Entries shown START
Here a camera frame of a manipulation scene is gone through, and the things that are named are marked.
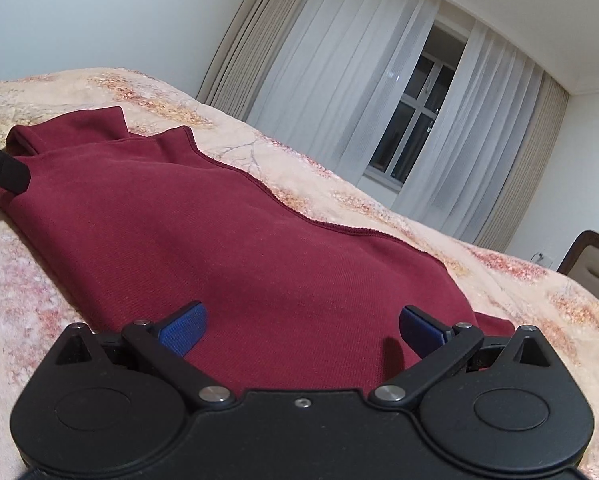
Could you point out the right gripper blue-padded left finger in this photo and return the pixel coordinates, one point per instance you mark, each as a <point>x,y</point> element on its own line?
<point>163,346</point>

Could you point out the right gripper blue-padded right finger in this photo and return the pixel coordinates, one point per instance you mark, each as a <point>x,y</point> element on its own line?
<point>443,352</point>

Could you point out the dark red knit garment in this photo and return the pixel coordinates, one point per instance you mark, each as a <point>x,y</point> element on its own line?
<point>139,226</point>

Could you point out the floral cream bed blanket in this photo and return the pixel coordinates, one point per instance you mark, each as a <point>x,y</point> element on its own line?
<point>34,309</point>

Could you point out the white sheer right curtain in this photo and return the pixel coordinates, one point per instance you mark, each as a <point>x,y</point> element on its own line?
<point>463,165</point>

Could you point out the white sheer curtain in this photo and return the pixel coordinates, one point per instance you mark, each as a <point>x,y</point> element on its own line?
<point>338,78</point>
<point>463,165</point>

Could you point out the brown padded headboard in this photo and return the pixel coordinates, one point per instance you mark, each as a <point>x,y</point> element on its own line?
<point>581,262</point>

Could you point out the beige right drape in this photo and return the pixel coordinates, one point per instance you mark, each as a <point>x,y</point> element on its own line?
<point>528,167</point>

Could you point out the beige drape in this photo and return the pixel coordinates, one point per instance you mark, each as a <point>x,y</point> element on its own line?
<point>528,167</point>
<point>246,53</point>

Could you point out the beige left drape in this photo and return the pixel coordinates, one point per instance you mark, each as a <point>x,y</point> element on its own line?
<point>246,53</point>

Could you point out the white sheer left curtain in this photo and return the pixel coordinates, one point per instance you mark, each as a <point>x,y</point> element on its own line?
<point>338,78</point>

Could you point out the white wall socket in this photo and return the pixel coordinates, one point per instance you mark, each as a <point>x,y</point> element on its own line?
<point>542,259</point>

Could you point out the dark window with white frame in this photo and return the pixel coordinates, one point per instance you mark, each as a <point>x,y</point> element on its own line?
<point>417,109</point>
Entries shown END
◆ Work order ◆
All of the material shown above needs to be duplicated exactly. Omit every picture.

◆ Exercise answer ◆
Here a camera frame of a manipulation scene is gone through, and the things that are named are marked.
Could you point out the right gripper blue-padded left finger in this photo and return the pixel coordinates, one point per instance you mark, each as a <point>x,y</point> element on its own line?
<point>163,346</point>

Could you point out the right gripper blue-padded right finger in this photo and return the pixel coordinates, one point per instance you mark, each as a <point>x,y</point> element on its own line?
<point>443,352</point>

Could you point out the dark red knit garment in this photo and return the pixel coordinates, one point per instance you mark, each as a <point>x,y</point> element on its own line?
<point>139,226</point>

Could you point out the floral cream bed blanket in this photo and return the pixel coordinates, one point per instance you mark, each as a <point>x,y</point> element on its own line?
<point>34,309</point>

Could you point out the white sheer right curtain in this photo and return the pixel coordinates, one point per instance you mark, each as a <point>x,y</point> element on its own line?
<point>463,165</point>

Could you point out the white sheer curtain in this photo and return the pixel coordinates, one point per instance you mark, each as a <point>x,y</point> element on its own line?
<point>338,78</point>
<point>463,165</point>

Could you point out the brown padded headboard in this photo and return the pixel coordinates, one point per instance you mark, each as a <point>x,y</point> element on its own line?
<point>581,262</point>

Could you point out the beige right drape in this photo and return the pixel coordinates, one point per instance you mark, each as a <point>x,y</point> element on its own line?
<point>528,167</point>

Could you point out the beige drape in this photo and return the pixel coordinates, one point per instance you mark, each as a <point>x,y</point> element on its own line?
<point>528,167</point>
<point>246,53</point>

Could you point out the beige left drape in this photo and return the pixel coordinates, one point per instance you mark, each as a <point>x,y</point> element on its own line?
<point>246,53</point>

Could you point out the white sheer left curtain in this photo and return the pixel coordinates, one point per instance you mark, each as a <point>x,y</point> element on its own line?
<point>338,78</point>

Could you point out the white wall socket in this photo and return the pixel coordinates, one point per instance you mark, each as a <point>x,y</point> element on its own line?
<point>542,259</point>

Could you point out the dark window with white frame in this photo and return the pixel coordinates, one point per instance you mark, each as a <point>x,y</point> element on its own line?
<point>417,109</point>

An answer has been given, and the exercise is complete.